Save it just in case

When shoulder pads from the 40’s disappeared 15 minutes into the ’50s, most people got rid of them. The same was true of platform shoes, and button hooks. The list is long. Platforms and shoulder pads came back in the 80’s. Keep them somewhere. That was 20 years ago already. I’ll give it another 15 and you’ll see them reinstated as new. Art deco redressed itself in the 60’s and wallpaper resurrected in the 70’s and 80’s.

Some people are squirrels in human form. For the terminal squirrel, it’s painful to throw away anything that is:

  • not broken
  • fixable
  • potentially useful
  • once upon a time useful
  • used at least once
  • never been used
  • of any sentimental value real or imagined
  • could be valuable in any way to anyone now or someday
  • may be in style again whether the keeper is alive to see it or not

The last one is the most powerful to squirrels. Oh, I’m sorry! I should say “keepers”! To a genealogist, keepers are saints. Finding a box of forgotten trivia is tantamount to a detective breaking a case. That’s when rejects become treasures. Let me know when Antique Road Show is in town!

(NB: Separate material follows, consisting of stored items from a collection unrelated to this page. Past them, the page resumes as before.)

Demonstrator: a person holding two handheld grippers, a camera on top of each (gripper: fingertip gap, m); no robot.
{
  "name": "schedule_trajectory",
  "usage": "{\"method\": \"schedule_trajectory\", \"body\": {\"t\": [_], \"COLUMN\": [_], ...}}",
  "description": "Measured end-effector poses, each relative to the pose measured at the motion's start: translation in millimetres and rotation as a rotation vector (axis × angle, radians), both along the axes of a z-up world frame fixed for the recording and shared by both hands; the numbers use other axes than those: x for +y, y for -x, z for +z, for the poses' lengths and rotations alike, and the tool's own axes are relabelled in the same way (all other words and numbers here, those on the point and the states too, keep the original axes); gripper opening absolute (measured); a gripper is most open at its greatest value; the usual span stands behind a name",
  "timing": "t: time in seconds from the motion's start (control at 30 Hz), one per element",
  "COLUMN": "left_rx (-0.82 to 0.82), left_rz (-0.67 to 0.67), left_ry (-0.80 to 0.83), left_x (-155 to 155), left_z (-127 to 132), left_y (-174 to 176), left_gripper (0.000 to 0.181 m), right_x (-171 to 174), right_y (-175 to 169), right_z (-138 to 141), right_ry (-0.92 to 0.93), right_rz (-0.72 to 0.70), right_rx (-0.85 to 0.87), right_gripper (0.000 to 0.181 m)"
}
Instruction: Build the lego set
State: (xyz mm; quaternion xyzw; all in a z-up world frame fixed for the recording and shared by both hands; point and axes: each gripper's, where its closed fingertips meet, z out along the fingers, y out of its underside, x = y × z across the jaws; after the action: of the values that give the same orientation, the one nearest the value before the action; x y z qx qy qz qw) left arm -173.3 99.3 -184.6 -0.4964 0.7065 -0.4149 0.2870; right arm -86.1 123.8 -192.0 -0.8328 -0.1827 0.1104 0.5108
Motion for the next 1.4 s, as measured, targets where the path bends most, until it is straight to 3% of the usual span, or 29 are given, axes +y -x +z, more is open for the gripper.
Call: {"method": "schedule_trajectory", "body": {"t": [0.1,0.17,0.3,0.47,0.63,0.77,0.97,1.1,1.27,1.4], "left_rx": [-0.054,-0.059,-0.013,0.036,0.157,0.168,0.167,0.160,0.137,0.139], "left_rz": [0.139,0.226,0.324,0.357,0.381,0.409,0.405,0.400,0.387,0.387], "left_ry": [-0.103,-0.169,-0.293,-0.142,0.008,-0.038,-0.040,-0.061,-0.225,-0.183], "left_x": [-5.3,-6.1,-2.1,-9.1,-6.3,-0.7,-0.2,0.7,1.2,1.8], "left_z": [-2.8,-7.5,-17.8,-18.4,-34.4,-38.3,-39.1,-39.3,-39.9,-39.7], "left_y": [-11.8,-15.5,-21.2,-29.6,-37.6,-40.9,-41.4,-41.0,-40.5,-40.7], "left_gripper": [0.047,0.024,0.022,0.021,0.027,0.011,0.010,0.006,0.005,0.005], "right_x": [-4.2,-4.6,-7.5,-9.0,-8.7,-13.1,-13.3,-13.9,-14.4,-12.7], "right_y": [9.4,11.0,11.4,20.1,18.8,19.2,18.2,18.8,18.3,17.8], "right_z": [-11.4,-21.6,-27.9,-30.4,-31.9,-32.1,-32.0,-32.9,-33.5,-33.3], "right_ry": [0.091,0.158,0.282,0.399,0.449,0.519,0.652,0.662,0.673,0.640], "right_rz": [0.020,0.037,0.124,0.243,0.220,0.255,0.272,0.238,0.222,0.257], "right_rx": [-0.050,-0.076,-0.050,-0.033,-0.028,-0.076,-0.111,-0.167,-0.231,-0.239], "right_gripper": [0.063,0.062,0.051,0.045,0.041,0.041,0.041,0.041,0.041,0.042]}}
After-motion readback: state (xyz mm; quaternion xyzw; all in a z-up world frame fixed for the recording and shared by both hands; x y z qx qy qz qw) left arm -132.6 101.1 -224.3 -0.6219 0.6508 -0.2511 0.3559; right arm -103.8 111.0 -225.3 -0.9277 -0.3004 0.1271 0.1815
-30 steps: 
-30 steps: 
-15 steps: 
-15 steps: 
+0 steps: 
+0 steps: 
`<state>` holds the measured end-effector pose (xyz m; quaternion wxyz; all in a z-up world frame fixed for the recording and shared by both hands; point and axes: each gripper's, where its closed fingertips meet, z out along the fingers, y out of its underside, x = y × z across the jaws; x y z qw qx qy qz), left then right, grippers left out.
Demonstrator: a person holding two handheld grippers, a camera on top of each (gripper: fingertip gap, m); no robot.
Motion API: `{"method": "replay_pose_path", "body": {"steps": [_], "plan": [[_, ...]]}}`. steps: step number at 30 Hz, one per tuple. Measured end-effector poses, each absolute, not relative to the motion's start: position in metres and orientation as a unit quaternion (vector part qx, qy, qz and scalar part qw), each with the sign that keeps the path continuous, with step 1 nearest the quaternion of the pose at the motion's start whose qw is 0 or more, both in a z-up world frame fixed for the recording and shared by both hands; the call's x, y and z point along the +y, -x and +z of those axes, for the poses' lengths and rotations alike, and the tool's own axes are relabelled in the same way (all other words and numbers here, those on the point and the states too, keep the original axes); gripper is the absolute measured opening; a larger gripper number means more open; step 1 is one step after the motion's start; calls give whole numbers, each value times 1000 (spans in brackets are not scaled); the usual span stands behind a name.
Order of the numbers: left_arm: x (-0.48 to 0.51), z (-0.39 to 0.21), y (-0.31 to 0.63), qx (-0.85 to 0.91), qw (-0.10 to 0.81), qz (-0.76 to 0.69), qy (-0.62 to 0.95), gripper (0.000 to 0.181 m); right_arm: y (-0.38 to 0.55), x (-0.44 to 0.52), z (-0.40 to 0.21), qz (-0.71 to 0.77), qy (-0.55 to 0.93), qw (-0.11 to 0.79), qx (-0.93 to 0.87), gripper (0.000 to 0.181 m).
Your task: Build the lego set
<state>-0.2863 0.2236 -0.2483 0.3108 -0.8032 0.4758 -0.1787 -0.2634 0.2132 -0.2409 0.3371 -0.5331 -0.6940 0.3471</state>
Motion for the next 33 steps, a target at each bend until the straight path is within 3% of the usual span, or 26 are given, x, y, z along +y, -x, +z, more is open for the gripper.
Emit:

I was minding my own business in my cubie, earphones in place when something shiny caught my eye. Immediately, ADHD, a diagnosis not yet officially made, caused me to stare at a stalk of shimmering silvery foil reaching skyward from our supervisor’s cubie. Company issued keyboard brush? The lady next to his cubie has a couple of years’ worth of mysterious leftover food substances imbedded in her keyboard so it was a fair question.

As I stared, it wiggled and jiggled and started moving toward the wall. I’m checking this out.

Me: Wow, I haven’t seen one of these since I was short. That’s ….. a while.

Supv: My mom has one in the attic in its original box, the color wheel, the plastic sleeves to store the branches and the price tag.

Me: about $12.95, right?

Supv: Around that. Someone offered her $500 and she turned it down. She let us use it on our apartment balcony one year. This one is a retro Wendy found online.

The color wheel was activated and the steady stream of people whose grandmas had one way back when oohed and aahed. Nostalgia impresses me, but what impresses me more is that a corporation of our size, a bank, no less, in today’s world where a school in California formed a task force to make sure the winter celebration didn’t offend any in the 14% of the population who claims not to believe in God, a world where they can’t wear red after December 1st, a world in which Santas in Australia are told to say ha, ha, ha because ho, ho, ho scares children, doesn’t grey us down or dumb us down but allows employees to put up trees and exchange gifts and actually say Merry Christmas to each other. Welcome to the Bible belt. The ACLU is around but not victorious yet.

My friend across my cube wall is a Jehovah’s Witness. We both get to choose and to be. Last year I gave her an unwrapped gift “just because” and she said thank you.